With us vs. them thinking, we have no middle ground. We can't look at it objectively and say, "Hmmm, unions do offer some good protections to workers, but maybe we need to look at how pensions are not financially sustainable. Can we find a middle ground?"
It feels really good to be part of a movement, and you can get a sense of life purpose when you have a defined enemy. In the case of a Scott Walker, he becomes your personal Darth Vadar to slay. But in the long run, what is the cost to the country, when one political side becomes the "evil" we must slay at all costs?
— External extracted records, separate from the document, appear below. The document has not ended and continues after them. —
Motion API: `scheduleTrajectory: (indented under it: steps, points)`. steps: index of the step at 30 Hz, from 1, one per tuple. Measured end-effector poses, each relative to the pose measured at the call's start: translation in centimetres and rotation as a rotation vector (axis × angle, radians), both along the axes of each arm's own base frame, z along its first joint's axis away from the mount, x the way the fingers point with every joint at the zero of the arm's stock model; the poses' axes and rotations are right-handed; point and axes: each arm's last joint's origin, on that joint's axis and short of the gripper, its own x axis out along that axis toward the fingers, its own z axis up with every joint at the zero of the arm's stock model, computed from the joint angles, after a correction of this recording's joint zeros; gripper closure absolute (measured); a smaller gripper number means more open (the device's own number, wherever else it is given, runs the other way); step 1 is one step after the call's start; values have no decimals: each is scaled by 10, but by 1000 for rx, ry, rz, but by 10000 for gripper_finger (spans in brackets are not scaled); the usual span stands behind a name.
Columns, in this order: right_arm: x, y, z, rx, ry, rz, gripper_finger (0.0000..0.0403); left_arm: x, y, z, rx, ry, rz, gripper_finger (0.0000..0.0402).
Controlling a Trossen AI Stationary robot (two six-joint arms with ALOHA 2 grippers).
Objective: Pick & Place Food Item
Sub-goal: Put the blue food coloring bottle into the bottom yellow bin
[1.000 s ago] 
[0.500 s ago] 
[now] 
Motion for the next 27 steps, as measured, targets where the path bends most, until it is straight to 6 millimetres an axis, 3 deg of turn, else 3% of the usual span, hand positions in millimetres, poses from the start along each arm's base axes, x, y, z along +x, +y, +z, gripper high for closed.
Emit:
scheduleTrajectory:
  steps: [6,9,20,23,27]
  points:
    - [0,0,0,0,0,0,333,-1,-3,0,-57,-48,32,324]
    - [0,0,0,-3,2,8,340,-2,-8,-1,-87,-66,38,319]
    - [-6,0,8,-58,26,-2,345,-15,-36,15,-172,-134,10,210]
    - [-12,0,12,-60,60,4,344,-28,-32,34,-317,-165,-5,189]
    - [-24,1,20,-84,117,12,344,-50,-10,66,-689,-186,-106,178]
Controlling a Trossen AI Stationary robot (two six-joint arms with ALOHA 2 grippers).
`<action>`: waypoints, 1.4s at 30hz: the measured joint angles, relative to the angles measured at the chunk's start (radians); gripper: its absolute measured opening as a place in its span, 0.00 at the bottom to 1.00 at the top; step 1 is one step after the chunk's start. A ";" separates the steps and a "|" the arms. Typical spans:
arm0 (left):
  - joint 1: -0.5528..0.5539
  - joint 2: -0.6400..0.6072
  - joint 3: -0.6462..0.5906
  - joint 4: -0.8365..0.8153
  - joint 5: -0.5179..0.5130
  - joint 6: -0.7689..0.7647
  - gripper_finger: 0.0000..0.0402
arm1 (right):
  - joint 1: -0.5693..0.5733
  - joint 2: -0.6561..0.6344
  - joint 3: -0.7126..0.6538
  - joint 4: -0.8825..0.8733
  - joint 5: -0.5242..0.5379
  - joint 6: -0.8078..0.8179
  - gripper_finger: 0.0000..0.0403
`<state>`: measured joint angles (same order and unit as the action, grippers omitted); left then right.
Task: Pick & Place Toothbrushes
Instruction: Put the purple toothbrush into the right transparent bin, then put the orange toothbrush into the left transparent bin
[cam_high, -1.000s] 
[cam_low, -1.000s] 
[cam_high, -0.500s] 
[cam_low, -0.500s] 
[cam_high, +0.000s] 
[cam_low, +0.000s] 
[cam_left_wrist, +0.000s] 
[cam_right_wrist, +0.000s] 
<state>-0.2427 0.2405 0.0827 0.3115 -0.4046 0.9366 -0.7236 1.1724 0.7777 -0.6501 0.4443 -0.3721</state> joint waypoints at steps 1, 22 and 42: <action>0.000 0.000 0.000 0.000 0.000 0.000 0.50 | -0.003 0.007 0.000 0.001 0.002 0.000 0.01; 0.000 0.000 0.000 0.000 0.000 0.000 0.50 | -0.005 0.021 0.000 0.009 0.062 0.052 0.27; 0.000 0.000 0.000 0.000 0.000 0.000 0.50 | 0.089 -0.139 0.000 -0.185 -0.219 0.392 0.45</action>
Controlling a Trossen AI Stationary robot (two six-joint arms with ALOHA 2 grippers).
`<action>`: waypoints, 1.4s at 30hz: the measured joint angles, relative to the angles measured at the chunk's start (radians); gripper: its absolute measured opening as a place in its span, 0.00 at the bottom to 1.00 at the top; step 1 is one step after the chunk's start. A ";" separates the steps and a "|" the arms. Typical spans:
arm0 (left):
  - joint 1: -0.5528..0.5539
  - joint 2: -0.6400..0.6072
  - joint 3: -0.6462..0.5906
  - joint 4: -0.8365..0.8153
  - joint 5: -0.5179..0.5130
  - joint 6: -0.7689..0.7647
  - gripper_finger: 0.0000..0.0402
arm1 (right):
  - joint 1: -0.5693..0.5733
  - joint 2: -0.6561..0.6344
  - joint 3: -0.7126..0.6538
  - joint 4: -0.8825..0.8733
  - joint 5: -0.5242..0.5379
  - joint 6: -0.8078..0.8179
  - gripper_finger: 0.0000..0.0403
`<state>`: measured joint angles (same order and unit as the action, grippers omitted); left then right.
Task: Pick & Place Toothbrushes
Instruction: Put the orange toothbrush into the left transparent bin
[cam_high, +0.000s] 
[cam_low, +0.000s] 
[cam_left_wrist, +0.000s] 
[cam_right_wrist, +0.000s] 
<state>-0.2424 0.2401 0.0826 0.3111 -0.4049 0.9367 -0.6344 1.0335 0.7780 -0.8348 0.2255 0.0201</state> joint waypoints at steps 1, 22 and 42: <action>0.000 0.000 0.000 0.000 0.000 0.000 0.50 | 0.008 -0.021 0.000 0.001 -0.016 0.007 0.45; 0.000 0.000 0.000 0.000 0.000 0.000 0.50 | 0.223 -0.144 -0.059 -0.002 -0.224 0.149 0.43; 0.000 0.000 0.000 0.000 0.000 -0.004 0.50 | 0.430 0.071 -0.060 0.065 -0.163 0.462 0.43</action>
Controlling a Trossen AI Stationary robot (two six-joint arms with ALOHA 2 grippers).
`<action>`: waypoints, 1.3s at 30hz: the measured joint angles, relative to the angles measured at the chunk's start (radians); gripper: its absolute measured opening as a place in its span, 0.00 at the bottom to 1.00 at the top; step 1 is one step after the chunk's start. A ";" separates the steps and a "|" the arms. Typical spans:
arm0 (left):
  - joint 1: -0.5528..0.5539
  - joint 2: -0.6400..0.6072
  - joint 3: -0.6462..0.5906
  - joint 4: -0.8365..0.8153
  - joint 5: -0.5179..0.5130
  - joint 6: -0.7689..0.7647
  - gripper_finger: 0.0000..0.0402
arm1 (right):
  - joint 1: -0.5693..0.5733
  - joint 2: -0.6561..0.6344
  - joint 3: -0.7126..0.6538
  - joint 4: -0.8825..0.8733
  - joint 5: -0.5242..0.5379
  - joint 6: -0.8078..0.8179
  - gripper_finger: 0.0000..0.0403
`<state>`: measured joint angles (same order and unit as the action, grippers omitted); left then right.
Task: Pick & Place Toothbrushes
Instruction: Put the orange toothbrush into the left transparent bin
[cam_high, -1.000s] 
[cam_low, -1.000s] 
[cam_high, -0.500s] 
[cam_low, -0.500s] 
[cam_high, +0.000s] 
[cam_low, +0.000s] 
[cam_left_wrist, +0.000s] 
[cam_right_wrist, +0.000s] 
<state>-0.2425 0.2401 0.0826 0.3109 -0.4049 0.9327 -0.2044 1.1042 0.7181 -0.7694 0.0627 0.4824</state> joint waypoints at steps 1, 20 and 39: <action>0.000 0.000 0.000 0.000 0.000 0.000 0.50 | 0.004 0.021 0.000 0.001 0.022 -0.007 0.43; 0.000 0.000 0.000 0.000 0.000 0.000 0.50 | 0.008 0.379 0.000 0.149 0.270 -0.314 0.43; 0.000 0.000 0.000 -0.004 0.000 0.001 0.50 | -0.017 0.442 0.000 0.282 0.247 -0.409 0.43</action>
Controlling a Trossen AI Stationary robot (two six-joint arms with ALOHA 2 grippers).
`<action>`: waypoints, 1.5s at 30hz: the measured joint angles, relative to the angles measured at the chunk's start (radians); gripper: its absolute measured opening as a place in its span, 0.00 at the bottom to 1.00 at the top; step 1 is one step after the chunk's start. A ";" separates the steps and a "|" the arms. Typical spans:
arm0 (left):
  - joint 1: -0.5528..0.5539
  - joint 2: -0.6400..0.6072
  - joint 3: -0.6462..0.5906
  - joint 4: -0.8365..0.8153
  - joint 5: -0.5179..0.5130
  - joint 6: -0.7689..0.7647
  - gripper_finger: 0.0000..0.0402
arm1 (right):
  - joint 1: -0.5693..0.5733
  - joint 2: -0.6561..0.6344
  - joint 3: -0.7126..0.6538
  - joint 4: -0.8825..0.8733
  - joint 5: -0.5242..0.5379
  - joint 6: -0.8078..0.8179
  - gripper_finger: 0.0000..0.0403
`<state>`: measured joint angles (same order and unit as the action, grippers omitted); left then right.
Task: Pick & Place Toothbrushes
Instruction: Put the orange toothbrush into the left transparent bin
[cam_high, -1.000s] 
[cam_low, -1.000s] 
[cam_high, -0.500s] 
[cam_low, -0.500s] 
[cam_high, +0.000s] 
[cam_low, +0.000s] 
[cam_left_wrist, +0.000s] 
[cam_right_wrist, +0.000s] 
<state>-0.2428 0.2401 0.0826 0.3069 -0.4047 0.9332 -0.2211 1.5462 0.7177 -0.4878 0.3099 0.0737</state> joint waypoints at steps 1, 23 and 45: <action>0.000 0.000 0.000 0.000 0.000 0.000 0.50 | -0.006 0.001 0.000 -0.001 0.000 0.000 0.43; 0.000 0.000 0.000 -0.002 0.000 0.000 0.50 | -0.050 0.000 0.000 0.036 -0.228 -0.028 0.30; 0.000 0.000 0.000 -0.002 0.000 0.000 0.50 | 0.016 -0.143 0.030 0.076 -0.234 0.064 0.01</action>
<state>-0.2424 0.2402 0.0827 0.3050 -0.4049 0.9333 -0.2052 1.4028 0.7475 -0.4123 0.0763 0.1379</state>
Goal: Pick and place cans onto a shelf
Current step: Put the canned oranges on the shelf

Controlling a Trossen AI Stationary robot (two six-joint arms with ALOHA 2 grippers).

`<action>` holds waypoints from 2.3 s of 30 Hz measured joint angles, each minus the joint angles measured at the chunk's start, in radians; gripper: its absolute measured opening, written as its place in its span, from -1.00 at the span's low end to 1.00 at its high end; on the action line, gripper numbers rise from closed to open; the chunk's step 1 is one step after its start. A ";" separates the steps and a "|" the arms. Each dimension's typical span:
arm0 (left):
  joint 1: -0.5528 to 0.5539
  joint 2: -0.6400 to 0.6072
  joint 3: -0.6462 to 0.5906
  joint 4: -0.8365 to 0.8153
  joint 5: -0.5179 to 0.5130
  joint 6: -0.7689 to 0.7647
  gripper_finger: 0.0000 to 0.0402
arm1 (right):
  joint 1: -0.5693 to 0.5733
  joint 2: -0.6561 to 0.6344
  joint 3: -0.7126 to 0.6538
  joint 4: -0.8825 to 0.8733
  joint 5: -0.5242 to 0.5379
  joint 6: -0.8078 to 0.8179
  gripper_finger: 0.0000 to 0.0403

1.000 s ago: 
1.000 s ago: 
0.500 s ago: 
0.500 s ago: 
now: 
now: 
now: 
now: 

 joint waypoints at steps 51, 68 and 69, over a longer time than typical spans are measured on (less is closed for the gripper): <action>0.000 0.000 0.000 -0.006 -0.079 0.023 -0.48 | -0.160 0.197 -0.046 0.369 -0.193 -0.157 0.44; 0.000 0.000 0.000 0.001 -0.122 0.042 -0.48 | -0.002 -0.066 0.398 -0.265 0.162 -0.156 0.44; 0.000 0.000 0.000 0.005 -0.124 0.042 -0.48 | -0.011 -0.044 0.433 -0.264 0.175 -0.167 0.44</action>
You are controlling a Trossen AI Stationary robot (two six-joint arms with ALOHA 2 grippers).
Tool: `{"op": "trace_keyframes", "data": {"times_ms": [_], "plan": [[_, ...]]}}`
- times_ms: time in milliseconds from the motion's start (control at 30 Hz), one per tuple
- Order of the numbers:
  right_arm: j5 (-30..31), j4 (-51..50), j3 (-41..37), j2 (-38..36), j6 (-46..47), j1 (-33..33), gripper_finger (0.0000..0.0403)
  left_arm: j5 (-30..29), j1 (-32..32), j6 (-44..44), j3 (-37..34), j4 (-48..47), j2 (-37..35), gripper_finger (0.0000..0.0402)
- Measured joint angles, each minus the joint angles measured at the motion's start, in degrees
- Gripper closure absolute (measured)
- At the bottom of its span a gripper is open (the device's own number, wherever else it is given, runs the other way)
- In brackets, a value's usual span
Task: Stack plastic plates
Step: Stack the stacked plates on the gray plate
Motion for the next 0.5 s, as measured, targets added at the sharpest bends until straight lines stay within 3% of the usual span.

Now we have a movement that wants to demonize Wall Street as the sole source of problems in America. Hey, I am highly critical of Wall Street myself. But I don't think it's the only source of our problems. I can point to corrupt government, greedy CEOs, disempowered Americans who seriously prefer to be on the dole vs. creating their own lives, a complacent populace that continues to support the two-party system, mind-numbing television, celebrity gossip rags, Perez Hilton, and any other number of factors.
Gawker just published a "hit list" of rich people's homes in Manhattan. Even if I truly hated some of those folks, I don't think it's a good idea to put targets on people's backs like that. When the first billionaire is assassinated, will you cheer? Or will you mourn for the loss of civility? For violence being used as the solution?
Furthermore, it doesn't stop at "us" vs. the "1%" - it becomes "us" vs. "the Republicans" or "us" vs. the "welfare moms" and pretty soon we have a more divided country that is leading inextricably towards civil war.
How else will we find a middle ground between the growing calls for "social democracy" on the left (a code term for socialism) and the growing calls for a more libertarian government on the right? We need cool heads and a willingness to hear both sides, not raw emotion and rampant demonization of "the enemy."
This is why I see anger only turning into violence, chaos and breakdown in the long run.